TASK ITEM = Going down the listing below, print exactly each line from the one with "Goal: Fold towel" up to and including the one with "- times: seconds", and skip the rest.

MATERIAL FOR THE TASK =
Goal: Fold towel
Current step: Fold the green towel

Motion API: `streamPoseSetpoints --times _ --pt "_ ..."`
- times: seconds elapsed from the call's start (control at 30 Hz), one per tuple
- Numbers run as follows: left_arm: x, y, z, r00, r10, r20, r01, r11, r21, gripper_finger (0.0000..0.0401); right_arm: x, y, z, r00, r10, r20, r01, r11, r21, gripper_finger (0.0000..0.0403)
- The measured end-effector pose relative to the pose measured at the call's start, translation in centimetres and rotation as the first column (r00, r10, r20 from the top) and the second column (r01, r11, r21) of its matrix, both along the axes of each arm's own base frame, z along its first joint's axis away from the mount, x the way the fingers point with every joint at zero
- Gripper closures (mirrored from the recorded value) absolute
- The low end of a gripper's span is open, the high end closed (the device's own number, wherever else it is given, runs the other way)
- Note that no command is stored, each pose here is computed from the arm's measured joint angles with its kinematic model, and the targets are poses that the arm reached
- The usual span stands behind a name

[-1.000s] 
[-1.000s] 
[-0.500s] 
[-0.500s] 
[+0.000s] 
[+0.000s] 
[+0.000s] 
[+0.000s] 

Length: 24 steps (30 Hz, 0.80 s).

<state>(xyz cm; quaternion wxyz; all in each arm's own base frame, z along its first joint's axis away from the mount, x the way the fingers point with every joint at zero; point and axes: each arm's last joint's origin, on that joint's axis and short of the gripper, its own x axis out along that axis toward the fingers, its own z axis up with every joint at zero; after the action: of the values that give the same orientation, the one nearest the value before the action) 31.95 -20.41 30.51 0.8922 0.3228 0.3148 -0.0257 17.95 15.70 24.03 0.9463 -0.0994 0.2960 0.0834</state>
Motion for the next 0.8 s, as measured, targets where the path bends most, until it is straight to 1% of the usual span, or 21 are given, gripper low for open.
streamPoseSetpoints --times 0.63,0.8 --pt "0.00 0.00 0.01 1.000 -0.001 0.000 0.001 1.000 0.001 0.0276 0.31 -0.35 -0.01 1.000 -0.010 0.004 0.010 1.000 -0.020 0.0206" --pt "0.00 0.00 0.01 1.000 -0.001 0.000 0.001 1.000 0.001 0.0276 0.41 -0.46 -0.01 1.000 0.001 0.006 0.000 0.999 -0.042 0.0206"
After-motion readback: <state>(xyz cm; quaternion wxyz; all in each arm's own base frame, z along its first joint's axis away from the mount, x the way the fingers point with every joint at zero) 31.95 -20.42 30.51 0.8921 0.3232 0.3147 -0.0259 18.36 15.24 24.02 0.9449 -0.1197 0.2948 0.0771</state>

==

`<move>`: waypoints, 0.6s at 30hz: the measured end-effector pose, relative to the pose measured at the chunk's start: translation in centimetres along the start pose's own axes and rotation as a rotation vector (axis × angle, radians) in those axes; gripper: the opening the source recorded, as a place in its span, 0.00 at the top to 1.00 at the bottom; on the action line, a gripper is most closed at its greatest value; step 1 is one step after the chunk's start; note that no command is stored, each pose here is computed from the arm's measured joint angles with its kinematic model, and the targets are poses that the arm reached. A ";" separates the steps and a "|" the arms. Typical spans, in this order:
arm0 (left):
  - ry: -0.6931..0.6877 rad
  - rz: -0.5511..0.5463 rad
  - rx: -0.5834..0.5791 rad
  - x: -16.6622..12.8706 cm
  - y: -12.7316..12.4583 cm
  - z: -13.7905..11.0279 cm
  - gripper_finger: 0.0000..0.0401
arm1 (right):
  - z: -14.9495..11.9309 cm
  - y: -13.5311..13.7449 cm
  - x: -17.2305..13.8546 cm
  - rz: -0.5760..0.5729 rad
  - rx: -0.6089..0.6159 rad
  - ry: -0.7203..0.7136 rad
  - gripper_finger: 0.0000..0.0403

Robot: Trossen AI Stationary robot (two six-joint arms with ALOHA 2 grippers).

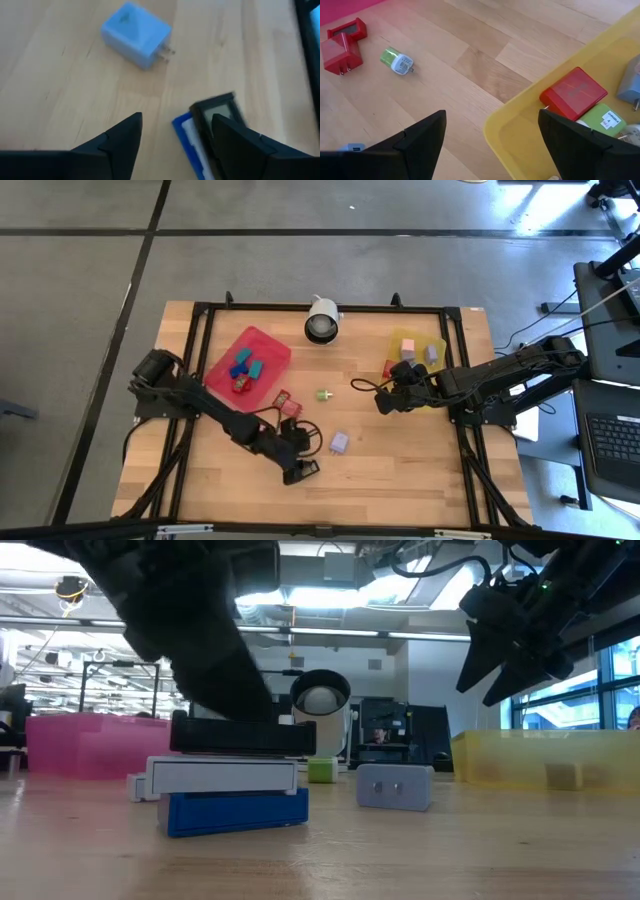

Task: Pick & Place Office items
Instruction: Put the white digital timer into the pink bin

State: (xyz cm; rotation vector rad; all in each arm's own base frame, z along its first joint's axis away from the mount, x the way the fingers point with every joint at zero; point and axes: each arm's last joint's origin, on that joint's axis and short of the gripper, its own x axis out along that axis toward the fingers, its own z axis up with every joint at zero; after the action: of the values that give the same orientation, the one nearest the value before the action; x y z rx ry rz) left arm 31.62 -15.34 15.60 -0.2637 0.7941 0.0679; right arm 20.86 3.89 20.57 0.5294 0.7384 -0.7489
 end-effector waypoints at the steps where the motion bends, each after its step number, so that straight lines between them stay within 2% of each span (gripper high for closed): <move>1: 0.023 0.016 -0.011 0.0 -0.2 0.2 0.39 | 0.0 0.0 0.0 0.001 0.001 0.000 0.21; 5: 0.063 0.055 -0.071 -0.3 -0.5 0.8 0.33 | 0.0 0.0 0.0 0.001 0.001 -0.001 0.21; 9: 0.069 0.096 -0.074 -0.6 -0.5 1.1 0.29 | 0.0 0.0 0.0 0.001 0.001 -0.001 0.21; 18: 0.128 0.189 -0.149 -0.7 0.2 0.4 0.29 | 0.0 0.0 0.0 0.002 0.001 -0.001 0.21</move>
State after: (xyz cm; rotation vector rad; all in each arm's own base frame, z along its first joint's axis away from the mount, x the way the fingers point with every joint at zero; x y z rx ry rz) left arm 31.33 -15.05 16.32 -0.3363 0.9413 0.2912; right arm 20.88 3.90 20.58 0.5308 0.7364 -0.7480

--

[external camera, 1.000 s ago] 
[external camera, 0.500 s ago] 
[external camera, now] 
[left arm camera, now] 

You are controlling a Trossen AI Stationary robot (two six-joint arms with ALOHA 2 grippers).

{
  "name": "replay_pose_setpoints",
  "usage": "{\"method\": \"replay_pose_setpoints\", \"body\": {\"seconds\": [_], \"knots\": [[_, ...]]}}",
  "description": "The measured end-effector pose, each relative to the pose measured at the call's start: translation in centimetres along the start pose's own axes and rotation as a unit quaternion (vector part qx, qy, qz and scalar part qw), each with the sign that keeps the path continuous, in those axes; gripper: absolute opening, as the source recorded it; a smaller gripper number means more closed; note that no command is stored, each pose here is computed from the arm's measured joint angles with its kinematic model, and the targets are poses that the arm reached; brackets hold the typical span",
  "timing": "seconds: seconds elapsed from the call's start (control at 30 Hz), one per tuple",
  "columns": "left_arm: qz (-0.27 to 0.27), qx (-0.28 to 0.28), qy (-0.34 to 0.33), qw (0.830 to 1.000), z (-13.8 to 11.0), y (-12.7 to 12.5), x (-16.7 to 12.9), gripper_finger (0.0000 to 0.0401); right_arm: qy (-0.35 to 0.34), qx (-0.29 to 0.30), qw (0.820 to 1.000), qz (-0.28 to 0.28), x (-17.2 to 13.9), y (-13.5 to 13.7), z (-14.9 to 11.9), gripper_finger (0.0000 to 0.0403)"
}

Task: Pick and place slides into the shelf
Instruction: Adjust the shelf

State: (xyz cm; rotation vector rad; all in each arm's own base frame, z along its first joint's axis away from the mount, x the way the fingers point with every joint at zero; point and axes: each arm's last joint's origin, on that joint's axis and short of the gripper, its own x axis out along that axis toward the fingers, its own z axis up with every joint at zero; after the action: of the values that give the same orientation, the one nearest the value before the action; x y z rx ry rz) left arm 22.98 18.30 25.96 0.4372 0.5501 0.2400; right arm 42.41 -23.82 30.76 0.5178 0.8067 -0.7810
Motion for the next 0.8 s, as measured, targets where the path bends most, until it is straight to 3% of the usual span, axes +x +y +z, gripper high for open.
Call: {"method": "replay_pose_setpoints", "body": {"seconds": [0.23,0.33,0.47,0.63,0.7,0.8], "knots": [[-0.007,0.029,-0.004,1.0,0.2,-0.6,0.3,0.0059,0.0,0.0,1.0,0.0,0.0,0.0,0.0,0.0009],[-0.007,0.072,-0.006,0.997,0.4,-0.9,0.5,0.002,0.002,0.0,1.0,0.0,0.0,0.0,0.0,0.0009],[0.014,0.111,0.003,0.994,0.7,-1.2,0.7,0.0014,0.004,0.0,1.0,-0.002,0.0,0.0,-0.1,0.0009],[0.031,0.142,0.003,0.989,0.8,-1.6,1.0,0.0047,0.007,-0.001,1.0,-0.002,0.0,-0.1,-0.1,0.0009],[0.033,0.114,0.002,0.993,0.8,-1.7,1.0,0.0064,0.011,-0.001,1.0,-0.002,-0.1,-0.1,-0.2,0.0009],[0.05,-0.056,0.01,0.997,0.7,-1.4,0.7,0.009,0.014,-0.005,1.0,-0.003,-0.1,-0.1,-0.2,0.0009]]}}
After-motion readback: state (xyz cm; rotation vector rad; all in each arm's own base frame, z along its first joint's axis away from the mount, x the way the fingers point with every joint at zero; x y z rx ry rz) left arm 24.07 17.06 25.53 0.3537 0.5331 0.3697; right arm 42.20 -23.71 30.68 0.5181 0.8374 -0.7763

ANSWER SECTION =
Goal: Fold towel
Current step: Fold the green towel

Motion API: `streamPoseSetpoints --times _ --pt "_ ..."`
- times: seconds elapsed from the call's start (control at 30 Hz), one per tuple

Nothing else belongs in the answer.